TASK BRIEF:
To complete this task, print all the data below exactly but leave out the images.

+++ INPUT DATA +++

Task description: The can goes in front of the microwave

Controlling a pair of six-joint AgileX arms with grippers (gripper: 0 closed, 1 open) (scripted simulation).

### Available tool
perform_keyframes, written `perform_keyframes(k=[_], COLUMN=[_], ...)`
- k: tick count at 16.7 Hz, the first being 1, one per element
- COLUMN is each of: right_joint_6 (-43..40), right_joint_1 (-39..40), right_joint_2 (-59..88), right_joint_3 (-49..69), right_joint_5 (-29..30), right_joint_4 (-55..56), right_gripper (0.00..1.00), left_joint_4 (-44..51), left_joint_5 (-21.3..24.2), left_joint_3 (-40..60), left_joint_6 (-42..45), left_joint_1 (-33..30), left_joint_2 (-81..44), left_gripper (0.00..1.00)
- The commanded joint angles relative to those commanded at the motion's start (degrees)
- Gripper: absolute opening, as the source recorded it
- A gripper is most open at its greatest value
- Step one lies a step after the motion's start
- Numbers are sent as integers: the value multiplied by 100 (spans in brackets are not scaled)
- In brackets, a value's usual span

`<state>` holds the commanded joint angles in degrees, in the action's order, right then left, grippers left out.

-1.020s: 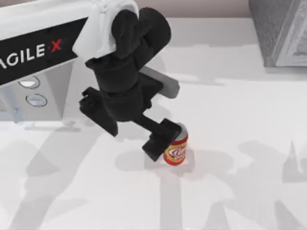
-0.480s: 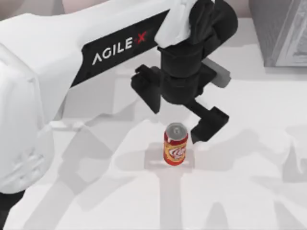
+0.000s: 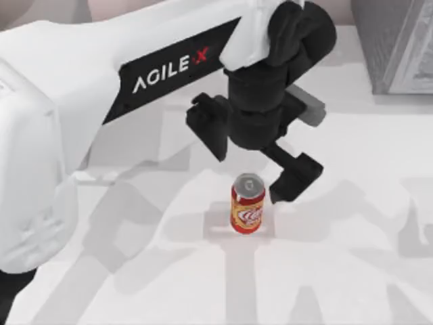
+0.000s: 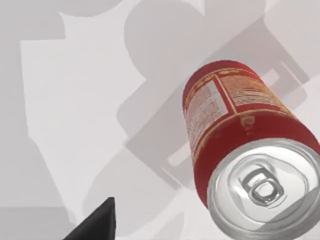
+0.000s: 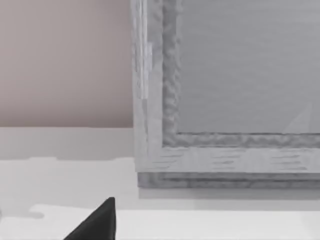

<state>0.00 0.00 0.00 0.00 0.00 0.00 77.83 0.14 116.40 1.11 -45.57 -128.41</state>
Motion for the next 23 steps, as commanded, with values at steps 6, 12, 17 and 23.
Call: perform_keyframes(k=[6, 12, 17, 23], right_joint_6=[0, 0, 0, 0], right_joint_1=[0, 0, 0, 0], right_joint_2=[0, 0, 0, 0], right_joint_3=[0, 0, 0, 0], right_joint_5=[0, 0, 0, 0], right_joint_4=[0, 0, 0, 0], right_gripper=[100, 100, 100, 100], left_joint_4=[-1064, -1186, -1186, -1186], left_joint_5=[-1, -1, -1, -1], left_joint_3=[-955, -1075, -1075, -1075], left_joint_6=[-1, -2, -2, -2], left_joint_1=[-7, -10, -10, -10], left_joint_2=[-98, -119, -119, -119], left_gripper=[100, 92, 55, 10])
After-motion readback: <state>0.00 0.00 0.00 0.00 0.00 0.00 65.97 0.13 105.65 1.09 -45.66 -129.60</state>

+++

TASK OUTPUT:
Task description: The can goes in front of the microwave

Controlling a pair of six-joint AgileX arms with grippers (gripper: 0 closed, 1 open) (scripted simulation).

### Available tool
perform_keyframes, written `perform_keyframes(k=[_], COLUMN=[_], ...)`
- k: tick count at 16.7 Hz, the first being 1, one per element
- COLUMN is each of: right_joint_6 (-43..40), right_joint_1 (-39..40), right_joint_2 (-59..88), right_joint_3 (-49..69), right_joint_5 (-29..30), right_joint_4 (-55..56), right_gripper (0.00..1.00), left_joint_4 (-44..51), left_joint_5 (-21.3..24.2), left_joint_3 (-40..60), left_joint_6 (-42..45), left_joint_1 (-33..30), left_joint_2 (-81..44), left_gripper (0.00..1.00)
- The commanded joint angles relative to those commanded at the motion's start (degrees)
- Gripper: absolute opening, as the source recorded it
- A gripper is most open at its greatest value
- Step one lies a step after the motion's start
- Numbers are sent as integers: the value multiplied by 100 (spans in brackets are not scaled)
- In brackets, a value's usual span

`<state>` holds the commanded joint angles in degrees, in the action's order, right then left, grippers left out.

-1.020s: 
-0.480s: 
+0.000s: 
+0.000s: 
+0.000s: 

<state>0.00 0.00 0.00 0.00 0.00 0.00 77.83 0.14 116.40 1.11 -45.57 -128.41</state>
Motion for the next 23 steps, as commanded, with values at steps 6, 12, 17 and 23.
Call: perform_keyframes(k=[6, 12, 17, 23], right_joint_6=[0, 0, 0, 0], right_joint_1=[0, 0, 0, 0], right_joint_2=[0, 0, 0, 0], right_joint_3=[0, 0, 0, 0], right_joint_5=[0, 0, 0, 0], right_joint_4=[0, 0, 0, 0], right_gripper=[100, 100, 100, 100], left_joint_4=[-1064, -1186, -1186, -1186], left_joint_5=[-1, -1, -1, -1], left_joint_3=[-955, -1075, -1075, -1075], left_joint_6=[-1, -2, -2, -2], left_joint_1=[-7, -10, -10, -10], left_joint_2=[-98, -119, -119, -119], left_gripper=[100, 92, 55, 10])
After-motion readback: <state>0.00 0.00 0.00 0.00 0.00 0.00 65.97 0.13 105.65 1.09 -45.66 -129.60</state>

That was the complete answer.